Сегодня мой последний день. Совсем последний. Странно звучит, "совсем". Как будто может быть не совсем? Последний, завтрашнего - нет. Я вижу себя. Как странно я себя вижу - сверху и сбоку. Но это я. Я иду. Куда? Мне надо отдать долг. Деньги? И деньги. И еще что-то, не могу понять пока, что. Но долг есть. Даже не долг, долги. Их так много, что я боюсь не успеть. Мне просто не хватит времени рассчитаться с долгами. И Я - тот, что внизу очень беспокоюсь, мне нехорошо. Тревожно. И я тот, что наверху и сбоку, вижу это беспокойство и мне приятно. Все правильно. Я тянул до последнего дня, а теперь суечусь… Так мне и надо. Побегай. И главное вспомни все долги… ни одного не забудь. Ни одного. За свою жизнь ты стольким задолжал… Я езжу по городу. Какой это город? Не важно. Это мой город. Все мои кредиторы тут… Все. Я отдаю долги. Их принимают, кто с благодарностью, (спасибо.) - Господи, да за что? Это вам спасибо, вы выручили меня тогда, а я свинтус, тянул до последнего дня; кто с безразличием (ну вернул и вернул, хорошо, что не забыл), кто с раздражением и ненавистью (сволочь, а где ты был, когда мне так было нужно, чтобы ты вернул свои долги?), отдаю, отдаю. А их все больше и больше. Я листаю свои записи, вычеркиваю, но они вновь появляются на страничках, уже другие. Откуда? А я это я верхний и сбоку вписываю их тебе. Ты забыл, но я-то помню. Мне остается все меньше времени. Совсем не осталось, я отдаю последний долг моим друзьям, моим погибшим друзьям и прошу вас - простите меня. Все. Я еду домой. Есть еще одна важное дело, я должен увидеть моих близких, жену, детей. Они знают, что сегодня мой последний день. Как я вас люблю. Вот и моя дверь. Остались часы, минуты. Я посижу с вами, обниму вас. Мы просто помолчим.

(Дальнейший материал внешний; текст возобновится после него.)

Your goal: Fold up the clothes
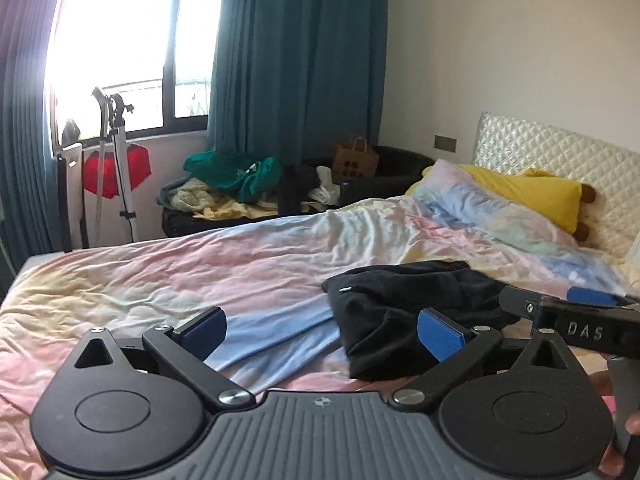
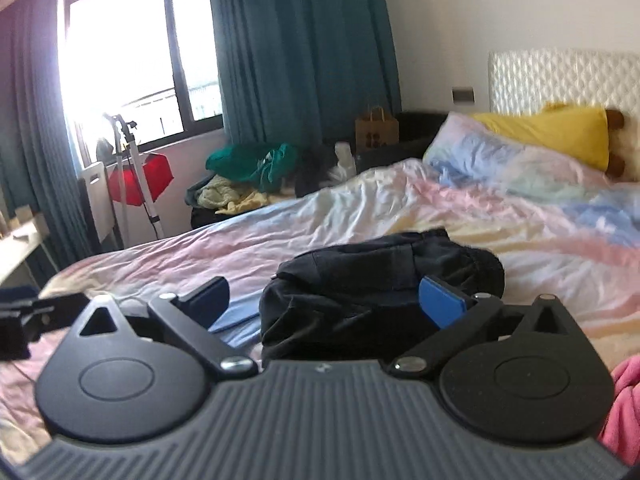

Я, тот что сверху и сбоку удивлен, я успел отдать почти все долги, почти все…Остались те, которые уже не отдашь, и я могу позволить себе последние мгновенья провести с родными моими.
Дверь открывает жена, где-то в глубине квартиры девочки теща. Они встречают меня. Они не расстроены. Правильно. Я не хочу, чтобы вы расстраивались. Не надо. Я сделал, что мог, чтобы у вас было все… Я не успел вас вырастить, но видно не судьба. Будьте счастливы.